但破除这一污名本身却困难重重,既因为涉及社会以及城市中的阶级与种族不平等,也还涉及既得利益者的权益,资本家为了建造大型的豪华商城而拆掉被称作危房的住宅区,而那些被驱逐的群体则根本无力消费这些商城中的商品,甚至难以“进入”这样的城市空间;一些被称作有所市容的街道商贩和乞讨者,也都遭到执法者的反复骚扰与驱逐……另一方面,邓奈尔指出,“令人不安并不总是因为存在任何实质上的威胁,或是说了冒犯人的话,而是因为在寻求权力和尊严的过程中,实际的对话伦理被遗弃了”。因为各种先入为主的成见而导致主流群体从一开始就失去了聆听边缘者的声音和诉求的意愿,从而导致恶性循环的产生。

 

一座理想的、安全且充满活力的城市并不应该是一座“死城”,而所谓的秩序井然本身也并不意味着千人一面,邓奈尔发现,“非正式经济和社会生活非常有价值,同时也不必然在审美上令人不悦”。

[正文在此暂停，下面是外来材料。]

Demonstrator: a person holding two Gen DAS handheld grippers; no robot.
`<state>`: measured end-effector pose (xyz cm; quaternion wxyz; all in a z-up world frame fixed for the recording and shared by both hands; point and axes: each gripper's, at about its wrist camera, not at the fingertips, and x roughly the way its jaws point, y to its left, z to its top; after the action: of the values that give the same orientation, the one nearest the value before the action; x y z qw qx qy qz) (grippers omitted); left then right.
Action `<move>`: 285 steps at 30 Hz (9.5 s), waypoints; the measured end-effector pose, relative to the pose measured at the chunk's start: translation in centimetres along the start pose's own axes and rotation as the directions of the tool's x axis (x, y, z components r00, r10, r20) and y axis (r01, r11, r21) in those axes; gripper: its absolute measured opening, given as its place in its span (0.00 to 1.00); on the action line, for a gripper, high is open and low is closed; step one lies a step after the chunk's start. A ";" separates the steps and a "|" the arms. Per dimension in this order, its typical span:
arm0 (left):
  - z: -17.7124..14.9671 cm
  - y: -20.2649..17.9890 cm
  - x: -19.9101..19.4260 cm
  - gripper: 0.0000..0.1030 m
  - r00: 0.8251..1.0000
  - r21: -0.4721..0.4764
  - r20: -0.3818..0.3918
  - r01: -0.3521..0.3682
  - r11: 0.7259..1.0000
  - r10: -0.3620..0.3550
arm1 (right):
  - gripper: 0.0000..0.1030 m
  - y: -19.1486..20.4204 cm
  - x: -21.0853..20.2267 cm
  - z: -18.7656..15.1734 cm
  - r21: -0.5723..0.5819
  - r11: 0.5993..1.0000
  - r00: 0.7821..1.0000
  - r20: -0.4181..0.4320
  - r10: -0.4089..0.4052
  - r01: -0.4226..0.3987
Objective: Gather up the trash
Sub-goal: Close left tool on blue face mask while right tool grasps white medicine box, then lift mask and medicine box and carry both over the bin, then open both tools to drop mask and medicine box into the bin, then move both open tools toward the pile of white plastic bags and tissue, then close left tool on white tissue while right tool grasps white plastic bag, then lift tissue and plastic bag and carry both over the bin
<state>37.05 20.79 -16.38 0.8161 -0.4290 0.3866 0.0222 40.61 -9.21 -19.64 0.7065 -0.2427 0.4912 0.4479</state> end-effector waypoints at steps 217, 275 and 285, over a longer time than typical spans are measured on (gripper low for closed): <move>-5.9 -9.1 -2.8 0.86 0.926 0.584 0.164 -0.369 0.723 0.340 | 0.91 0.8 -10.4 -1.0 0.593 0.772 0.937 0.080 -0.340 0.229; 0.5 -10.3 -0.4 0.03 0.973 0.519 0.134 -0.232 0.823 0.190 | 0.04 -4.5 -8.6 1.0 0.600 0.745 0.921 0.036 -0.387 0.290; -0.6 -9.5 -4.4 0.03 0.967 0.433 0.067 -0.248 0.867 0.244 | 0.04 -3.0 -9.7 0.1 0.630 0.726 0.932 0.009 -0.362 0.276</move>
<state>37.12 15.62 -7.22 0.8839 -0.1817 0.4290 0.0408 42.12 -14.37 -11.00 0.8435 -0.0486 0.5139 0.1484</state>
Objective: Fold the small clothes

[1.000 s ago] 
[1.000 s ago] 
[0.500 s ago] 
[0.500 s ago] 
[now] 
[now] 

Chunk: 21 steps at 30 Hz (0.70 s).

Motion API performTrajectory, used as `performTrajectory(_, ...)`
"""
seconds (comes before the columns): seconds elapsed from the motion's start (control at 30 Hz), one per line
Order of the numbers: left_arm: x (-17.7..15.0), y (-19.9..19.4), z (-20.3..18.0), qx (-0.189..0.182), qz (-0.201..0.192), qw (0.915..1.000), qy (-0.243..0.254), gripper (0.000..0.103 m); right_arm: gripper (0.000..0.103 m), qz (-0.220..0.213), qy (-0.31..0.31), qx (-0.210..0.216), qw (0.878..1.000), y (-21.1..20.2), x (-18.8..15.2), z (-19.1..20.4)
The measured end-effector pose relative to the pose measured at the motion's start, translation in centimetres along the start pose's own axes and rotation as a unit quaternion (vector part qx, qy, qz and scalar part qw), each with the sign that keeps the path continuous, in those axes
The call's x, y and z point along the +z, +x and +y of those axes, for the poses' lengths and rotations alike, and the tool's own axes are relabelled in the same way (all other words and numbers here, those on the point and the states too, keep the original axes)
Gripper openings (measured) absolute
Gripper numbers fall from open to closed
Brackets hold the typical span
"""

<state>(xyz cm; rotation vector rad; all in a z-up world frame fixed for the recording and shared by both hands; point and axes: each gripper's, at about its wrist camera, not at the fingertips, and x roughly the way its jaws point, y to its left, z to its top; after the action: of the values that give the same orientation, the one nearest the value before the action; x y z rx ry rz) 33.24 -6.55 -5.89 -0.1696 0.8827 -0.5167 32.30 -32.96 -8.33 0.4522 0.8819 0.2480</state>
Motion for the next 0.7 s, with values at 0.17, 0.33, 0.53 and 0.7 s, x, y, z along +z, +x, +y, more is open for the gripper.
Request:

因此,“一个社会正确的应付方法不应是将自己创造出来的被遗弃者驱逐出公共空间,一个存在极度贫困问题的城市若要创造福祉,其重点就是能让边缘人有自主经营的机会”,与此同时,对于城市空间在各种元素所共同作用和建构出的等级与区隔,进行积极地反思、批判与重新创造,从而突破中心与边缘的僵局,形成新的与创造性的流动。